Sejatinya, Hasan Al-Banna setuju dengan konsep hukum positif yang berlaku di Mesir kala itu yang dipengaruhi hukum positif Inggris selama tidak bertentangan dengan Alquran dan Sunnah. Karena menurutnya Al-Quran merupakan sumber hukum tertinggi dan tidak boleh ada yang melebihinya.
Berbicara mengenai sistem parlementer dan konstitusi, Hasan Al-Banna menyetujuinya. Menurutnya, sistem ini sejalan dengan ajaran Islam yang menuntut adanya keterwakilan rakyat di dalam pemerintahan.

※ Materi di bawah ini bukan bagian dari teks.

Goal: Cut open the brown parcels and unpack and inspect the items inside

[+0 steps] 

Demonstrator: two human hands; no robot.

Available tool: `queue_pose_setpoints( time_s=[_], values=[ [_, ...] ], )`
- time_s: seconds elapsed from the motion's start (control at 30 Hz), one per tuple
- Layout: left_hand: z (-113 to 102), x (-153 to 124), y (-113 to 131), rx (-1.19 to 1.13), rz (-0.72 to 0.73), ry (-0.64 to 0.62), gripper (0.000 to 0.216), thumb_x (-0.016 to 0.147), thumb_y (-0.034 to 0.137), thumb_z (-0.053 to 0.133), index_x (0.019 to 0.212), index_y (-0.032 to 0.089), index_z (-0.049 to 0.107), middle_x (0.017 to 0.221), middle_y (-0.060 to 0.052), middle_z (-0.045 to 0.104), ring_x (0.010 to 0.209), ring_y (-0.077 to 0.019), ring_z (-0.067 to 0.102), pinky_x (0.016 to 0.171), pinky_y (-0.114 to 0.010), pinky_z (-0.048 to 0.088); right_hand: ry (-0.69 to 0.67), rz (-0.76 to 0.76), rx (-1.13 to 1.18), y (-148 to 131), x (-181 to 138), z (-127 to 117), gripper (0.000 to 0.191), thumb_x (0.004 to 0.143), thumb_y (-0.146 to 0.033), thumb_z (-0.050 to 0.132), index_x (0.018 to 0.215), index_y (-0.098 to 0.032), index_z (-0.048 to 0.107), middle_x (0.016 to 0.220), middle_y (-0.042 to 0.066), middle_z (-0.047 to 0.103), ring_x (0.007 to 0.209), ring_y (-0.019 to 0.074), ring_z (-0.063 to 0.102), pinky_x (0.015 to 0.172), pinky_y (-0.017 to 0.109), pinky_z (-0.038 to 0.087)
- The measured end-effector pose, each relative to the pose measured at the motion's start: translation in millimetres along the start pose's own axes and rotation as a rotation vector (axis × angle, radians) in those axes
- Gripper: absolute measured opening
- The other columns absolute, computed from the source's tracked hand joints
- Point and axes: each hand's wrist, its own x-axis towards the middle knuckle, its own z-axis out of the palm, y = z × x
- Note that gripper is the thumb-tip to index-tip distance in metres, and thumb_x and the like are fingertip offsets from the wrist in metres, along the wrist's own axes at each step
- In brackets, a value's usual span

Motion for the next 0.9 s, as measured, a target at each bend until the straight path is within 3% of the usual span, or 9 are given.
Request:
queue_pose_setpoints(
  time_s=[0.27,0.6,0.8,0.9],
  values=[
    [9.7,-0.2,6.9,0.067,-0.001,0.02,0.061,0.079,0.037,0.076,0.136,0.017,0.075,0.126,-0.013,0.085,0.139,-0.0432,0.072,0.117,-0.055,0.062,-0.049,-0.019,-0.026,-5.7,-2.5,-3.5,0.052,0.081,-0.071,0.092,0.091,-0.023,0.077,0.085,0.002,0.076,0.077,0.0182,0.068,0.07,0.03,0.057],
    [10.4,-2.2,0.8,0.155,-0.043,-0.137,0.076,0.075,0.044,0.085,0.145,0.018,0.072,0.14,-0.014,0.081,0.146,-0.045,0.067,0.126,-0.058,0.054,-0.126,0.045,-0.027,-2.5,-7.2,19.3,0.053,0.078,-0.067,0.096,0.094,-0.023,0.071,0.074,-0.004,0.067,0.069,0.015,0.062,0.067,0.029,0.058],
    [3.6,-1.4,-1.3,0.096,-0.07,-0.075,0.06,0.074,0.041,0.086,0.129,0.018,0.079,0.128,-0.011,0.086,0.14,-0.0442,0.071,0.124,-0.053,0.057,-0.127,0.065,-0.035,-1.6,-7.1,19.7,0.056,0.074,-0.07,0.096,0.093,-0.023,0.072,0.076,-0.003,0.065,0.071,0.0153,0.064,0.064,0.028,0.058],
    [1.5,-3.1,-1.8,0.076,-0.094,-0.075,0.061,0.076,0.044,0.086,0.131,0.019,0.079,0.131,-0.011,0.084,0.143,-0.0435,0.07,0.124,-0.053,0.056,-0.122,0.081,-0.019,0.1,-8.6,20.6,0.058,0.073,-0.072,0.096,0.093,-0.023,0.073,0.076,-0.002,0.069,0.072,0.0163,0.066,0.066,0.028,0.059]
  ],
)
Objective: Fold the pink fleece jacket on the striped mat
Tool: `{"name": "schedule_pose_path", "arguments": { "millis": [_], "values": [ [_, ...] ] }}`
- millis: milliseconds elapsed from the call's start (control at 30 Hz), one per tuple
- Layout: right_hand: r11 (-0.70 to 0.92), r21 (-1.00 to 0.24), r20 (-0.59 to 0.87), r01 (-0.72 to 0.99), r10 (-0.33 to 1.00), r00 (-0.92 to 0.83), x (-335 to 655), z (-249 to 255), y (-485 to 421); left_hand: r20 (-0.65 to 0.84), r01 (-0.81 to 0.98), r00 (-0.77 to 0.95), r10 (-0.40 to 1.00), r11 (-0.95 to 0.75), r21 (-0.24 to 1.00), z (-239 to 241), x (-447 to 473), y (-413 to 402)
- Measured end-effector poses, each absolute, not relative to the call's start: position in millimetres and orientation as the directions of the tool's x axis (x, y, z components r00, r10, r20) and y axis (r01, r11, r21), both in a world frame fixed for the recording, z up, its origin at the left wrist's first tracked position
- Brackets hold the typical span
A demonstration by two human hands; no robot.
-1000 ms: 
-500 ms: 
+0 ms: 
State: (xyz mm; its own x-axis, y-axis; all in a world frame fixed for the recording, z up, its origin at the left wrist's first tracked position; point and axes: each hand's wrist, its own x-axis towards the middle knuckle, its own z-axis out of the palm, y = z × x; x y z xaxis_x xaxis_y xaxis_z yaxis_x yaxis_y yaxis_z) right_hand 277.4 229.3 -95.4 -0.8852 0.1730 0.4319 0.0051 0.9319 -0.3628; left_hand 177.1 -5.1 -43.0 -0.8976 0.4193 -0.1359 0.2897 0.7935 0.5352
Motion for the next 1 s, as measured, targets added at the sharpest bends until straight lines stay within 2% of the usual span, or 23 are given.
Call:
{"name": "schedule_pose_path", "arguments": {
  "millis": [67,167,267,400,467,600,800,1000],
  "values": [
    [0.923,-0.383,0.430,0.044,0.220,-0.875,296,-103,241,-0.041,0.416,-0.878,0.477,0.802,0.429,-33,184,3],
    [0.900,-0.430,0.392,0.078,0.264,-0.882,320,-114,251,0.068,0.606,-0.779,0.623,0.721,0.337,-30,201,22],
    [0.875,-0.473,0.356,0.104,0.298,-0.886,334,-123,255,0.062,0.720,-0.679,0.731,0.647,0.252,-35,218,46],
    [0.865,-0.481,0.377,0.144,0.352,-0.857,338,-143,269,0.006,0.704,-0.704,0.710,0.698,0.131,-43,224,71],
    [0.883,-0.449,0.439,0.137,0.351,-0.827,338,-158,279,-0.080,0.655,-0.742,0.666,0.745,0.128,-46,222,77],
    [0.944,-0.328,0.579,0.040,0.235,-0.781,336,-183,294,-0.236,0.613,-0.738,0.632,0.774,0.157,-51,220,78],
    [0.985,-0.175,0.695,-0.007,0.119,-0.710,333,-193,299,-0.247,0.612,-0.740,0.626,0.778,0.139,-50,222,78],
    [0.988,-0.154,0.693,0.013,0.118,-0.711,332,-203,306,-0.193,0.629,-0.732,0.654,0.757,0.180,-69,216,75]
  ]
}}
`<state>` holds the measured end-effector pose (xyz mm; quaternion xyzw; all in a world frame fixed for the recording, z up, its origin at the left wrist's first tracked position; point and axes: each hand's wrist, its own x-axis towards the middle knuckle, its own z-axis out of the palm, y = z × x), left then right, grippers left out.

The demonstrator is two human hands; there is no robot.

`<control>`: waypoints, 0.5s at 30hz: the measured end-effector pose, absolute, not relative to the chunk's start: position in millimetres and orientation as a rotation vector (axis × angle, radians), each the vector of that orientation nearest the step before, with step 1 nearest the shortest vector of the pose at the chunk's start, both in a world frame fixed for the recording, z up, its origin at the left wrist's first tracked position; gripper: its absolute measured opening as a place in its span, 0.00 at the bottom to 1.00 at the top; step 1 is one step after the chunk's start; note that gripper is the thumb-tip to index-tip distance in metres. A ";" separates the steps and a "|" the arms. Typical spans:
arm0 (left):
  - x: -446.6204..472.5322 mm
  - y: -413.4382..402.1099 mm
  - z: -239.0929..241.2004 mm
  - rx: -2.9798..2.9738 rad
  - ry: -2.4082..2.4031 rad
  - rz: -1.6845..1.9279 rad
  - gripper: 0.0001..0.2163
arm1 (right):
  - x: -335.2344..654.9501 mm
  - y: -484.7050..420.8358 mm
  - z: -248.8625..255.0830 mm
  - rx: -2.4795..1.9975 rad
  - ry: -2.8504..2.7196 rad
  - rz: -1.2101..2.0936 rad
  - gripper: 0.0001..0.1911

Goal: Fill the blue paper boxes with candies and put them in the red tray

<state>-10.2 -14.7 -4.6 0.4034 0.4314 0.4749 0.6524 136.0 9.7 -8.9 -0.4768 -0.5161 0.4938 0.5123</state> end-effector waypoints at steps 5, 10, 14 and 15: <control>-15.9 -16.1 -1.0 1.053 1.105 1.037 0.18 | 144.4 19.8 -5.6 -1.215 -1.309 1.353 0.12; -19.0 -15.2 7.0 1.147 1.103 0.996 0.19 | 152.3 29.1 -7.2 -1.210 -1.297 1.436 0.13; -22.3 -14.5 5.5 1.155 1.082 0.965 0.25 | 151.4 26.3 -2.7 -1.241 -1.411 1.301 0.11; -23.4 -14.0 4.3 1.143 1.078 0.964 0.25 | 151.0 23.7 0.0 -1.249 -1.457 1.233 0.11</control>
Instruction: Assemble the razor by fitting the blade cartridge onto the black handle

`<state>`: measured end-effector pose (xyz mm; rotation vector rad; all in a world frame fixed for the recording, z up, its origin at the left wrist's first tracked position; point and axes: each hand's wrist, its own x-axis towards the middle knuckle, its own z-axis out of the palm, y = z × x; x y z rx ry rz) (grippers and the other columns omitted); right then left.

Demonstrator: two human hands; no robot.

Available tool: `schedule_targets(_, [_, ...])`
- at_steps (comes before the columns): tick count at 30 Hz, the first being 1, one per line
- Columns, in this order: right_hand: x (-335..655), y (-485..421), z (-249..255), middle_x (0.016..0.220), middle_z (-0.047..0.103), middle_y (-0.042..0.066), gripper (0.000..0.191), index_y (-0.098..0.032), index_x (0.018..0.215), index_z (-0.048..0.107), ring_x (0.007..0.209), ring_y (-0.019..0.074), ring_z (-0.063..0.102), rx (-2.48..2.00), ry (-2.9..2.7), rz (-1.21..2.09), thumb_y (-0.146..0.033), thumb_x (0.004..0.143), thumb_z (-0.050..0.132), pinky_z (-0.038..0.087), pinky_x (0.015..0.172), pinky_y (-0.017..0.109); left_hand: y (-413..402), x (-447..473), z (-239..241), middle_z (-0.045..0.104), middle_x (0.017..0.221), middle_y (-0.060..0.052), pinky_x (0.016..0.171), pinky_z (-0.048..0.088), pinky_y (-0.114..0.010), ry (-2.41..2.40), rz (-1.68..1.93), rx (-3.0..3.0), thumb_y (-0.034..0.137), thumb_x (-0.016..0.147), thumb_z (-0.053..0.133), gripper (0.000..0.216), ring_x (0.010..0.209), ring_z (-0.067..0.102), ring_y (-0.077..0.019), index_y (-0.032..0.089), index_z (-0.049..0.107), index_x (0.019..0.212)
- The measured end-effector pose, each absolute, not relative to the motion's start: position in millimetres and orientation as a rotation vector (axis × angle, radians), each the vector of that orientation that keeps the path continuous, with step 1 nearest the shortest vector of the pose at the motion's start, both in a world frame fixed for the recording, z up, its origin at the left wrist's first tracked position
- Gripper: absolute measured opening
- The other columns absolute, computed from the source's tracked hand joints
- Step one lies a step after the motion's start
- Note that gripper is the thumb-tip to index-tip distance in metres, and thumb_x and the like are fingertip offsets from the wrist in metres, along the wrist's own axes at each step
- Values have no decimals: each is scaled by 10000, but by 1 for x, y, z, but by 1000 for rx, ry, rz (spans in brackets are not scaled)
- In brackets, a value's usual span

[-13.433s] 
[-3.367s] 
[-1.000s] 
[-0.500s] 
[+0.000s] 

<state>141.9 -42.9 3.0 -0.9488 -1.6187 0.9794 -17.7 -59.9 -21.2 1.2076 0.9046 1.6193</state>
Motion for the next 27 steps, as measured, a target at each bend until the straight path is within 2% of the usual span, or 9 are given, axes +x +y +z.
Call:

Akan tetapi, dalam sistem multipartai yang diterapkan di Mesir kala itu, Hasan Al-Banna menentangnya.
Menurutnya, sistem multipartai hanya akan menimbulkan perpecahan dalam tubuh umat. Dalam Muktamar V dan VI, Hasan Al-Banna berpidato yang membahas tentang motif adanya partai politik di Mesir yang sebenarnya tidak berlandaskan ideologi, tapi lebih kepada kepentingan pribadi.
Pemikiran lainnya yang menarik dari Hasan Al-Banna, yakni kutipan fatwa Ibnu Hazm bahwa tubuh, keringat, dan darah orang kafir itu najis.
Menanggapi hal tersebut, Yusuf Al-Qardhawi menganggap bahwa fatwa ini tidak relevan di era multikulturalisme saat ini. Secara kontekstual, fatwa ini lahir karena pada saat itu, Inggris menerapkan kebijakan yang membuka peluang bagi orang Mesir untuk mengubah kewarganegaraan menjadi Warga Negara Inggris. Padahal saat itu, suhu politik sedang memanas antara Inggris dengan Mesir.
Buku Tarbiyah Politik Hasan Al-Banna, karya DR. Yusuf Al-Qardhawi telah berhasil menggambarkan pemikiran Hasan Al-Banna secara ringkas. Meskipun sebagai murid Hasan Al-Banna, Al-Qardhawi tetap tidak mengikuti sepenuhnya pemikiran Al-Banna.
Ia berusaha membandingkan relevansi pemikiran Hasan Al-Banna di era kontemporer. Oleh karena itu, buku ini sudah cukup untuk menggambarkan pemikiran politik Hasan Al-Banna secara komprehensif.